• _Your assignment_
Below are some records. Pull every line that contains the word "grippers".

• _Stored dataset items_
----------------------------------------

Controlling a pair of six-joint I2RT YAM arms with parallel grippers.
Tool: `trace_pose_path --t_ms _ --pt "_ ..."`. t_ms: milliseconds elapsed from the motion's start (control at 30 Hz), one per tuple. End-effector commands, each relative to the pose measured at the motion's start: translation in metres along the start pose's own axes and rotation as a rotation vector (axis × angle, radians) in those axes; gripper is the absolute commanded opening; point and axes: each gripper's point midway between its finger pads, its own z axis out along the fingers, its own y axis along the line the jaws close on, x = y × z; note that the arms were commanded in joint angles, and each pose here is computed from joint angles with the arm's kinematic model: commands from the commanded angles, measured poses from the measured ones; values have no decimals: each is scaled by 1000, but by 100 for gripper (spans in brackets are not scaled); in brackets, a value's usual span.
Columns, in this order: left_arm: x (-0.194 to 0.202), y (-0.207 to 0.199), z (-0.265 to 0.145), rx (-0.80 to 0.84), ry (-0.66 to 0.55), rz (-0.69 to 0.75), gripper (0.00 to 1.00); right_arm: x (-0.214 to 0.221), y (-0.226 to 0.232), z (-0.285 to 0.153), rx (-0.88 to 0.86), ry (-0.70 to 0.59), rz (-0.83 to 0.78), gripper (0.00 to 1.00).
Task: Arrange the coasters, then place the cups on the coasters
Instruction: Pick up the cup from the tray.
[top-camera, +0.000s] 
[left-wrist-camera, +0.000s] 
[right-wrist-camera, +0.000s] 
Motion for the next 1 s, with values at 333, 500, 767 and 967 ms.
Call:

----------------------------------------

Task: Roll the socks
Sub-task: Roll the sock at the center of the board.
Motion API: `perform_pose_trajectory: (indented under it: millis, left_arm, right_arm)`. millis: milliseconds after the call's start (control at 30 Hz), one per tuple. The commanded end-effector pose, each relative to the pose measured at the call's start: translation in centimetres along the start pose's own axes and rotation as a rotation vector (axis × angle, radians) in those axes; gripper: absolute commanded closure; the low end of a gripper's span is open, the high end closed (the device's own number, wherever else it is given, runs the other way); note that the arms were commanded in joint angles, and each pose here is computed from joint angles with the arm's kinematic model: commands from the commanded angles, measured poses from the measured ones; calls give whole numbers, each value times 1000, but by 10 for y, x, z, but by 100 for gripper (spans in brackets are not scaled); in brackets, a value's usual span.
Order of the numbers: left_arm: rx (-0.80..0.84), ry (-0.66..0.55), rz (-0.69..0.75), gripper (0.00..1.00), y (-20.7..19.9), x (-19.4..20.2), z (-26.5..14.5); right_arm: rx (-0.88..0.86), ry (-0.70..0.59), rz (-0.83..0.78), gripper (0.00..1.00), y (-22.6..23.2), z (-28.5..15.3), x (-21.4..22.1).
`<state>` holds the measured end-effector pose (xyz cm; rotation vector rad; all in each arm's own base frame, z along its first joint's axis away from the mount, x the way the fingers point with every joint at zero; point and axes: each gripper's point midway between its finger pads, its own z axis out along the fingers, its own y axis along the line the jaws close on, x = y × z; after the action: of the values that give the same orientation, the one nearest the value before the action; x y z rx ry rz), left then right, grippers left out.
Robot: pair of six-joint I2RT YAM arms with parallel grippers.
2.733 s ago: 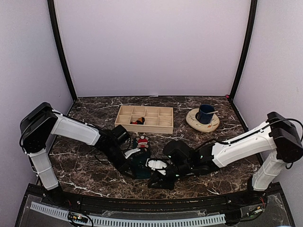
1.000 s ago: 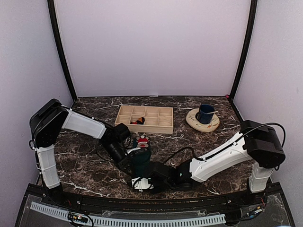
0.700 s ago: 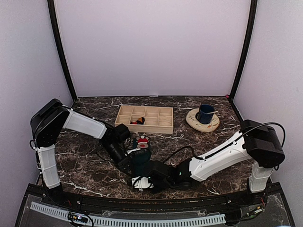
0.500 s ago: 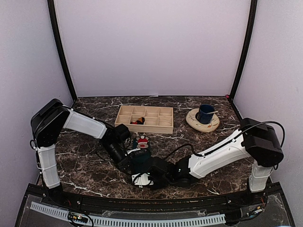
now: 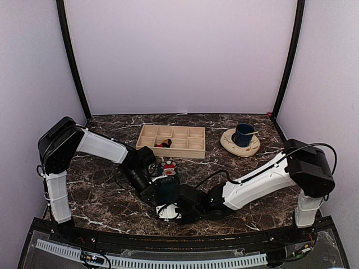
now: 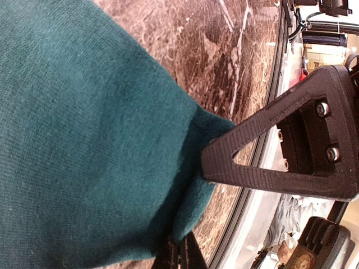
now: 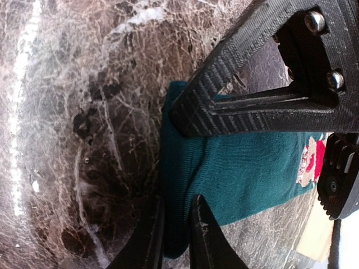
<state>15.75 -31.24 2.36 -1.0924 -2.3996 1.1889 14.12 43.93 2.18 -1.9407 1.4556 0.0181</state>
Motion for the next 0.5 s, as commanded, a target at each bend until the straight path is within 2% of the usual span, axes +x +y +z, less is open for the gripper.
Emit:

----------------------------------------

• _Solution to the problem_
Controlling a pair of six-joint I2RT YAM arms with parallel grippers.
`<state>` holds the measured end-effector pose (xyz cm; rotation vector rad; all in each arm's own base frame, z along its first joint's axis away from the mount, x the way the fingers point with every joint at zero; point and axes: each gripper's point midway between its finger pads, its own z axis out along the fingers, its own y axis along the line the jaws close on, x = y × z; after the action: of the values that give the same orientation, the one nearest the value before the action; x y z rx ry rz), left then right, grippers left out.
Robot: pair of six-joint I2RT YAM arms with parallel grippers.

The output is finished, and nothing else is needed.